Illustration: The Magazine of Yoga
Yoga and The Business of Real Life
Authenticity is something you discover. I can’t teach from your experiences, but I can teach from my own.
BY MAGAZINE COLUMNIST BARBARA DENOWH
I came to yoga about 10 years ago and found a new style of movement. It brought awareness to my movements, taught me how to use muscles I didn’t even know about and probably had never used before.
As part of my New Year’s intentions, I wanted to treat myself well and maybe take some classes. Just for me.
Last week I went to an Oula class.
It was miserable. Totally miserable. The longest hour of my week.
I felt like a 4 x 6 in a room of willows. I did not know how to move. At all. I was totally stiff and could feel that stiffness trapping my movement.

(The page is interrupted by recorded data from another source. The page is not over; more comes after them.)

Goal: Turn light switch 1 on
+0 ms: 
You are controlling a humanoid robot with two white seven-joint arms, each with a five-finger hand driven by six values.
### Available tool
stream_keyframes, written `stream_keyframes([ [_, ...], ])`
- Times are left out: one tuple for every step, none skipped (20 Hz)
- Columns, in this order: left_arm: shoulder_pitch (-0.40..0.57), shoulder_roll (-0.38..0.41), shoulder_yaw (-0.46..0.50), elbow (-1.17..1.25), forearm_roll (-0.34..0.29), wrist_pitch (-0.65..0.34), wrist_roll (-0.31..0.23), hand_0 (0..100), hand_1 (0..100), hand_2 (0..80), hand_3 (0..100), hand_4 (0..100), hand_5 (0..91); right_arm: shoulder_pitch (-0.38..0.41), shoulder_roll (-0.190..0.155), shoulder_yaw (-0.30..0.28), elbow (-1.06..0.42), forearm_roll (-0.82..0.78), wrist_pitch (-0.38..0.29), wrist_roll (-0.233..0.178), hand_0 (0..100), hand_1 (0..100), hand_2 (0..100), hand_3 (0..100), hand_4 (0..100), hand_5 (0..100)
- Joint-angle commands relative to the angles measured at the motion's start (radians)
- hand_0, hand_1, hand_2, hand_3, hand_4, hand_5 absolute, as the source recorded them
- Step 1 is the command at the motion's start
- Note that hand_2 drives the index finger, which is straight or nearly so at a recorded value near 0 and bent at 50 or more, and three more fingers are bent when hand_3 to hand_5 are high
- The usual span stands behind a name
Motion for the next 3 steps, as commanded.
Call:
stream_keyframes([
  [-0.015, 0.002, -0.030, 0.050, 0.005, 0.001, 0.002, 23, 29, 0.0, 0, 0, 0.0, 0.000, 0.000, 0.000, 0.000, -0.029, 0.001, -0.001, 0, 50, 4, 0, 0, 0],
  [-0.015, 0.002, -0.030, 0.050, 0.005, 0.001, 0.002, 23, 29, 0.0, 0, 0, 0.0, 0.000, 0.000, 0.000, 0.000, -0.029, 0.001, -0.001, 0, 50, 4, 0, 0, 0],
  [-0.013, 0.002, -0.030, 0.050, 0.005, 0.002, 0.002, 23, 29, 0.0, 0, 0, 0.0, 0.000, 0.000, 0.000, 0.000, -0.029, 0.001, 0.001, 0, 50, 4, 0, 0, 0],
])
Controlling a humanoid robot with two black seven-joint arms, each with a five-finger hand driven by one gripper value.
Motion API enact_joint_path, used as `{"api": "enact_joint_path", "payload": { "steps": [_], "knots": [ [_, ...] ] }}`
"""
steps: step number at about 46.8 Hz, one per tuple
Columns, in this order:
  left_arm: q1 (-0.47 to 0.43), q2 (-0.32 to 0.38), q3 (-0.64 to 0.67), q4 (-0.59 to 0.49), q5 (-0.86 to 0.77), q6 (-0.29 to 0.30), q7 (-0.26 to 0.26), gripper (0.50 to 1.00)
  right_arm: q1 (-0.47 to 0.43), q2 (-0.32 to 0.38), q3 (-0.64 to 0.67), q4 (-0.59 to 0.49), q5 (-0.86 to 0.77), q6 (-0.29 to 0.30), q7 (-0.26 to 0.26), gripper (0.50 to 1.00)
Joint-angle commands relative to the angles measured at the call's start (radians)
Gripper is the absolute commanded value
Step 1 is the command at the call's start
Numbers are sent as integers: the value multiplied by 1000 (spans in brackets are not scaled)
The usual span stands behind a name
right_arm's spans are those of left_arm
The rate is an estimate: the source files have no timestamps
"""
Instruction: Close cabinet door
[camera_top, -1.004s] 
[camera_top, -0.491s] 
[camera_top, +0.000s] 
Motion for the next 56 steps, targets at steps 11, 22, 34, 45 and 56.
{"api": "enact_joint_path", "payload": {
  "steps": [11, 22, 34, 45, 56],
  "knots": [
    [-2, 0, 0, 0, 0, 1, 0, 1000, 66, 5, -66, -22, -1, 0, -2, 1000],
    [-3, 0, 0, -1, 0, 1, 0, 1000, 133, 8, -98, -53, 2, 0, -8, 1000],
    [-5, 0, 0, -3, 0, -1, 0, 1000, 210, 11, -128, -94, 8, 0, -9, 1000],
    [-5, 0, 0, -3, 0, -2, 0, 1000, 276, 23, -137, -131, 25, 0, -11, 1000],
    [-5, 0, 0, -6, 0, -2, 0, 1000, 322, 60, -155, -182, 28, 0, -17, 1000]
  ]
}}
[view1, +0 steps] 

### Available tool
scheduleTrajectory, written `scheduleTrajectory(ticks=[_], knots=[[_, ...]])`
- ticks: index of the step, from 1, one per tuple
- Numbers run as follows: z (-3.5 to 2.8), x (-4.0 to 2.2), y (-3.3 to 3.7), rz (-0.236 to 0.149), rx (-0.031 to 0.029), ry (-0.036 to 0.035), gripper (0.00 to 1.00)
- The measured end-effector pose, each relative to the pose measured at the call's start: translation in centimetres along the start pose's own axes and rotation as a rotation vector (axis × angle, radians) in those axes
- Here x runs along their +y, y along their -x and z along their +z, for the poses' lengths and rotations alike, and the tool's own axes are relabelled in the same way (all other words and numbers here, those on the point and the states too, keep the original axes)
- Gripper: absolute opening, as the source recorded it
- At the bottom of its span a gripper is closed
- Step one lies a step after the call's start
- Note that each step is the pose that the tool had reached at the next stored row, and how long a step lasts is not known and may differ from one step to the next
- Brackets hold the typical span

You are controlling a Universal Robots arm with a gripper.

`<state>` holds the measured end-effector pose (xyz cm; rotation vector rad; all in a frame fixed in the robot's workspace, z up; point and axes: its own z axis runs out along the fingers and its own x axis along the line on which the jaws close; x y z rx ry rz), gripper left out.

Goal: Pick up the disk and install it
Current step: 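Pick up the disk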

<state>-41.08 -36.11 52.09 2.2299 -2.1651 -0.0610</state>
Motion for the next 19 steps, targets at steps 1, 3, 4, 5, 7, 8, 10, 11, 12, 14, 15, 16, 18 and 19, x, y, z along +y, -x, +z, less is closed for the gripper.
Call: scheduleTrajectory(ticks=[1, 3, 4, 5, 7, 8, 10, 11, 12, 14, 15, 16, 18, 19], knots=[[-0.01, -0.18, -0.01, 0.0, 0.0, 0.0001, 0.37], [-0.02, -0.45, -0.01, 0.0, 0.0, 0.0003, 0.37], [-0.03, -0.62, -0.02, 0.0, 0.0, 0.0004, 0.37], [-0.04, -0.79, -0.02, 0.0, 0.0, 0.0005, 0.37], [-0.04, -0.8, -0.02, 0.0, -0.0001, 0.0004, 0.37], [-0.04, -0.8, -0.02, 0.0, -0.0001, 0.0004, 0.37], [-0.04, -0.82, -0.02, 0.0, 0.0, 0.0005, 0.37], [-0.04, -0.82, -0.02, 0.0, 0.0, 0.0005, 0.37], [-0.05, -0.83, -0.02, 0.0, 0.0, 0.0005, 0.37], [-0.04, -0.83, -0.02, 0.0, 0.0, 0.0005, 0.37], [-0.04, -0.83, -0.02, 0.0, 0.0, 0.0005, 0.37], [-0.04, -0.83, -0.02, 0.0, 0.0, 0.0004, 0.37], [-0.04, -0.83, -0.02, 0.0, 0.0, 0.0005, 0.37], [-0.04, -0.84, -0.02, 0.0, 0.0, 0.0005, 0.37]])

All this time studying movement and working on flexibility. All this time working on being in my skin and feeling my bones and bringing awareness to my body.

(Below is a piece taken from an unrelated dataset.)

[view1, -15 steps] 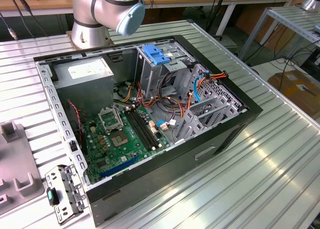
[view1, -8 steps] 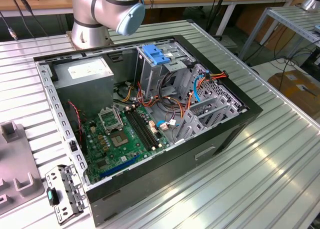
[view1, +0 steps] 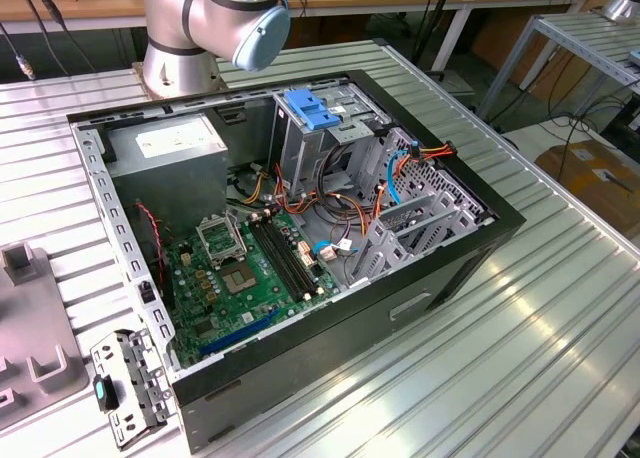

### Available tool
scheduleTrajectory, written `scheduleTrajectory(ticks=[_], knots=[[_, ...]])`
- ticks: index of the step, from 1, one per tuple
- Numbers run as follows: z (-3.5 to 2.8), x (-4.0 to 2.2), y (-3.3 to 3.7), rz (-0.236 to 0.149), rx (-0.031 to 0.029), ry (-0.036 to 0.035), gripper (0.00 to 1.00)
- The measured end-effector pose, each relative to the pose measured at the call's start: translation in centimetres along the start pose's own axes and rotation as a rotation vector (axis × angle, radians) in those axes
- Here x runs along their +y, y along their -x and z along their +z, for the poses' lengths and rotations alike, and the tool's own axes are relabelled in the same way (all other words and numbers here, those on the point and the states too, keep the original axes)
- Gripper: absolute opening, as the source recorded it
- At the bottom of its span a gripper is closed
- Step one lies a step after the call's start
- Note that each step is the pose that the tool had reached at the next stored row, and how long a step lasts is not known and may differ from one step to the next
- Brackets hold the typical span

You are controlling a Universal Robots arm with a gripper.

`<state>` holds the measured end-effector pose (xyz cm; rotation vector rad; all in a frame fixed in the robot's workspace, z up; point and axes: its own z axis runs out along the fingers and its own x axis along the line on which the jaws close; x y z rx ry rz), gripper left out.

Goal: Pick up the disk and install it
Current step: 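Pick up the disk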

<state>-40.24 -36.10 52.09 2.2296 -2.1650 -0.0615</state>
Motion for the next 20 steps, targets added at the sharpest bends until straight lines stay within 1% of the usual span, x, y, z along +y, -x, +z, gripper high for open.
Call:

When the instructor, Jamie, said, “be in your skin, sink into your bones,” I literally didn’t know what that meant.
I had no idea how to do it.
I felt totally out of place in my own body
Yoga is so precise. So alignment based. So linear. It is bringing awareness to each movement, to each muscle, to every bone.

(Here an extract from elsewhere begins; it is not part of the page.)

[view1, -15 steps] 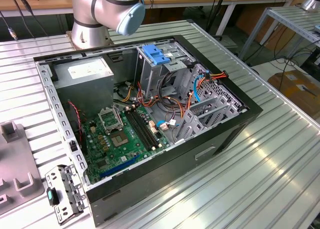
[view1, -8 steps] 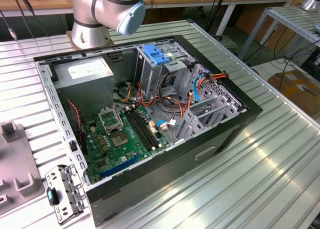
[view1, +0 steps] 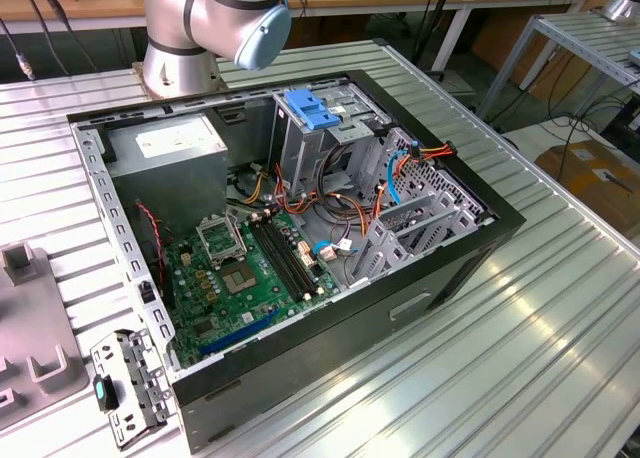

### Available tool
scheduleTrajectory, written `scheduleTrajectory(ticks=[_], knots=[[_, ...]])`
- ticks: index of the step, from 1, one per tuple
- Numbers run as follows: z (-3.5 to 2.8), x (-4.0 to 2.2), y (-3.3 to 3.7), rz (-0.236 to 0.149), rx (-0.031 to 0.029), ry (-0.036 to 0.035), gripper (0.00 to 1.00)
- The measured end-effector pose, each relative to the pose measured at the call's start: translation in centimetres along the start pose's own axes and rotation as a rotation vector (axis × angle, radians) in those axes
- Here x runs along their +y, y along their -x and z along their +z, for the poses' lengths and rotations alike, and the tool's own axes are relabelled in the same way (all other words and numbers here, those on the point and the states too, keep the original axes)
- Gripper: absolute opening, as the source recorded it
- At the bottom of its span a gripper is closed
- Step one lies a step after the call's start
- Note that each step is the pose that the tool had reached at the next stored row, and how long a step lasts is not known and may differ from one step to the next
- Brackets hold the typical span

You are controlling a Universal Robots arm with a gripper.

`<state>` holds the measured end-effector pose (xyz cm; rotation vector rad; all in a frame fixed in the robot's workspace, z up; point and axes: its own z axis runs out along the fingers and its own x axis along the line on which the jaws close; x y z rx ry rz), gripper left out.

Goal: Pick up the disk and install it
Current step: 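Pick up the disk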

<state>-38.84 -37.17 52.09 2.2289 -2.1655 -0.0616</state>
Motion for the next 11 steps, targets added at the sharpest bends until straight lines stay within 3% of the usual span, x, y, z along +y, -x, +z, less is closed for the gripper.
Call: scheduleTrajectory(ticks=[3, 6, 10, 11], knots=[[0.0, -0.02, -0.51, 0.0, 0.0, 0.0, 0.37], [-0.01, -0.48, -0.64, 0.0, 0.0, 0.0, 0.37], [-0.03, -1.43, -0.72, 0.0, 0.0, 0.0, 0.37], [-0.06, -1.99, -0.75, 0.0, 0.0002, 0.0, 0.37]])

Even in the flow yoga I teach. We are moving and flowing, but we are headed a certain direction.
At the end of class when she had us shimmying on the floor being “cat like”, I wanted to slither to the door and run as fast as I could.
I still haven’t recovered from the shock of that class. From the stiffness I felt.
Am I going back? I shudder to think about it…
Dance with the one that brought you
I’ve learned that the very best way to teach is to be authentic. I can’t see incorporating any dance elements into my yoga classes because I wouldn’t be teaching what I know.
I love watching Shiva Rea or Sarah Tompson Beyer move, and am glad to try that in my own practice (with no one ever, ever seeing me!), but there is no way that I could authentically put that in my own teaching.
The same goes for flowery yoga teacher speak.
You know, those metaphors that are supposed to make you feel more connected to yourself. “Be a mountain and your leg is the river flowing from it.” I don’t mind it in a class, but from me it is verbal vomit.
The closest I can even come to that is sometimes referring to the arms as branches in vrksasana. That even makes me cringe a little.
Extend your branches up. Oh, shit. I’m a jackass.
Teaching is a journey
What is so fun about taking other classes is seeing how teachers teach. What their particular authenticity is. Whether it be slithering on the floor or yoga/dance or flowery yoga speak. There is a certain spark that comes from an authentic teacher that can ignite passion within you.
Authenticity isn’t really something you can strive for, but more something you discover within yourself. I can’t teach from your experiences, but I can teach from my own.
Discovering more about myself as a teacher and what experiences I teach from is a fun, albeit challenging, journey.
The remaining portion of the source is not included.